Arief mengatakan program tersebut mencakup pemberian telur ayam 1 pak dan 1 ekor daging ayam karkas melalui holding BUMN pangan, ID FOOD. Program tersebut akan berjalan selama 3 bulan, mulai April sampai Juni 2023.
Program pemerintah ini, menurutnya, menjadi semacam closed loop yang terintegrasi dari hulu, tengah, hingga hilir.
Di tingkat hulu, program tersebut melibatkan peternak mandiri sebagai pemasok produk. Di lini tengah, menyiapkan ID FOOD sebagai stand by buyer dengan harga yang baik untuk jaga stabilitas harga di peternak.
Adapun, di tingkat hilir, produk dari peternak mandiri didistribusikan kepada masyarakat yang berisiko stunting sesuai data berdasarkan nama dan alamat dari Badan Kependudukan dan Keluarga Berencana Nasional (BKKBN).
Dalam hal pemantauan harga telur, Bapanas melalui aplikasi Panel Harga Pangan dengan enumerator yang tersebar di 514 kabupaten/kota terus melakukan pemantauan pergerakan harga telur di seluruh provinsi dan kabupaten/kota setiap hari.

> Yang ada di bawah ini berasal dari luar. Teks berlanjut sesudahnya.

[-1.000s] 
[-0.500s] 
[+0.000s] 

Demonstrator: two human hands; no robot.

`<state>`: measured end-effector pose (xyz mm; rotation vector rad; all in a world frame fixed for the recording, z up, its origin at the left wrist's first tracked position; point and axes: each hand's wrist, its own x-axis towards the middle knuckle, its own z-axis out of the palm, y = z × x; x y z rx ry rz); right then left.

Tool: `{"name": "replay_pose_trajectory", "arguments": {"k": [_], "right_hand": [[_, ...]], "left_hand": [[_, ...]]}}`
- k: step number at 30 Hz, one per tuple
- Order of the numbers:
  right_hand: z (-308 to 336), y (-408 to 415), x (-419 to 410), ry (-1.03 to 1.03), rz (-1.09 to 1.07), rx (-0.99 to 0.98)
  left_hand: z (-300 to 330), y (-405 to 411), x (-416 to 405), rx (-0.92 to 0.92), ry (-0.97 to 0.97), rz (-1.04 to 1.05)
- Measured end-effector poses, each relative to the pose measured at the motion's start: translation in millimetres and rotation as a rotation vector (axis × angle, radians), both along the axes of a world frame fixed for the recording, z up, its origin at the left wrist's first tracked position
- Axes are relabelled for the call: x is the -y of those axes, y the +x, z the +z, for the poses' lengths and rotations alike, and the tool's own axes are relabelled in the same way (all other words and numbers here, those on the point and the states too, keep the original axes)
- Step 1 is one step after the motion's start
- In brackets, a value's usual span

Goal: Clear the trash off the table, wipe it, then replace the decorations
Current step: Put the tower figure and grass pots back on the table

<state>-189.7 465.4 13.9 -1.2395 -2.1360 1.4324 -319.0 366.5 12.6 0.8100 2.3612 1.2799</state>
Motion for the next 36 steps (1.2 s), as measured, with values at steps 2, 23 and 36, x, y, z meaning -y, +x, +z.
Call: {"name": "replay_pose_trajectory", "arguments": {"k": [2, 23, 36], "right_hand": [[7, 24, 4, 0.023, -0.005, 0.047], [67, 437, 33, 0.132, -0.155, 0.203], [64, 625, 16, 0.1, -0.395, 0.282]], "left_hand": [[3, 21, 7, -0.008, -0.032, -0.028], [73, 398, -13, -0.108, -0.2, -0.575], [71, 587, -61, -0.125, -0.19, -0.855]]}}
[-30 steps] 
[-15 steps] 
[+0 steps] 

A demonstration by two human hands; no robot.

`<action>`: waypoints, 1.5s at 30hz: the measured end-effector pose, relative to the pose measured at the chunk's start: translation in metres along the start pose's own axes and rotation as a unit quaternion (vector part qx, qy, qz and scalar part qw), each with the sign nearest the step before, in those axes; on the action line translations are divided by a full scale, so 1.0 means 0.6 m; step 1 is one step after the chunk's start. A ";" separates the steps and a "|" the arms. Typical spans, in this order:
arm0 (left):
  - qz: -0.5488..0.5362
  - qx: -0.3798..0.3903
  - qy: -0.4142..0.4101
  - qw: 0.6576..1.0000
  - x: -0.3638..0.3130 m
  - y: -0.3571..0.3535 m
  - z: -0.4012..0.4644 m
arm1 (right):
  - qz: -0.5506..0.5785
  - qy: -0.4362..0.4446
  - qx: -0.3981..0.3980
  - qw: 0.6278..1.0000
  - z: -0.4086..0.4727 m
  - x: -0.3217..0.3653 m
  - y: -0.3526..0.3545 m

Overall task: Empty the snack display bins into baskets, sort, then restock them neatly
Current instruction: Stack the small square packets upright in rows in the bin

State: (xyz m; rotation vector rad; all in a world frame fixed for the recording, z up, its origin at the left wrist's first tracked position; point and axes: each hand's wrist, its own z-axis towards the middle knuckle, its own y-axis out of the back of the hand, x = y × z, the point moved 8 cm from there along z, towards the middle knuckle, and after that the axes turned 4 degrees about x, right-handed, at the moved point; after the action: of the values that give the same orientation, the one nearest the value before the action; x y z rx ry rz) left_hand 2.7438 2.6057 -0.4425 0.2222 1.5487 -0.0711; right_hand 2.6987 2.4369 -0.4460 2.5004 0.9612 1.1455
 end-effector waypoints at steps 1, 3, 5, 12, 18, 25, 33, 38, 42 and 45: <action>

“Kami pantau terus pergerakan harganya setiap hari. Apabila ada indikasi kenaikan harga –baik di tingkat produsen maupun konsumen– kami lakukan intervensi. Seperti saat harga di tingkat produsen jatuh, kami langsung minta BUMN pangan serap dengan harga yang baik untuk kebutuhan bantuan pangan atau cadangan pangan pemerintah [CPP],” terangnya.
Apabila terjadi kenaikan harga di tingkat produsen, lanjut Arief, Bapanas akan mengecek apakah letak masalahnya menyangkut harga pakan yang tinggi.
“Kami upayakan untuk fasilitasi pendistribusian pangan komoditas jagung dari sentra produksi ke titik yang membutuhkan pasokan jagung untuk stabilkan harga pakan,” lanjutnya.
Di sisi lain, Bapanas juga terus melakukan fasilitasi distribusi jagung dari gabungan kelompok tani (gapoktan) di sentra produksi seperti Nusa Tenggara Barat (NTB) dan Sulawesi Selatan ke peternak di Pulau Jawa, seperti Blitar, Kendal, Solo Raya, dan Lampung.
Sampai dengan saat ini,, instansi tersebut telah melakukan fasilitasi distribusi jagung sebanyak 4,4 juta kg.
Puncak Kenaikan Harga
Ketua Asosiasi Paguyuban Peternak Rakyat Nasional (PPRN) Blitar Rofi Yasifun mengatakan kenaikan harga telur disebabkan permintaan yang naik.
“Harga telur naik ini karena demand naik, orang hajatan ramai, hidup kembali normal setelah libur panjang. Setelah Idulfitri selalu kami data, pada tahun-tahun sebelumnya puncak kenaikan harga biasanya di H+21 sampai H+27 Lebaran, dan tahun ini juga sama ada kenaikan, dan puncak harga saat ini sudah berlalu dan akan turun landai mulai Sabtu [13/5/2023]. Hari ini on farm [di tingkat peternak] telur di harga Rp26.000/kg,” ujarnya
Dia berpendapat harga tersebut masih wajar lantaran biaya produksi saat ini lebih tinggi dari sebelumnya. Walhasil, dia menilai harga telur di tingkat konsumen yang relatif tinggi adalah konsekuensi yang lumrah.
“Sekarang biaya produksi juga sudah berbeda menjadi tinggi, sehingga harga telur di konsumen sekitar Rp29.000/kg sampai dengan Rp30.000/kg adalah wajar,” ujarnya.
Dia menilai langkah pemerintah dalam menstabilkan harga cukup efektif, termasuk melalui program bantuan telur dan daging ayam. Terlebih, program tersebut melibatkan peran peternak mandiri sebagai penyedia telur kategori premium.
“Ini bisa membantu meningkatkan demand telur dan daging ayam, sehingga harga akan ada margin dan peternak bisa berproduksi dengan baik, karena harga sering di bawah HPP [harga pokok produksi] di kandang selama ini, apalagi saat pandemi, kami banyak yang gulung tikar,” ungkapnya.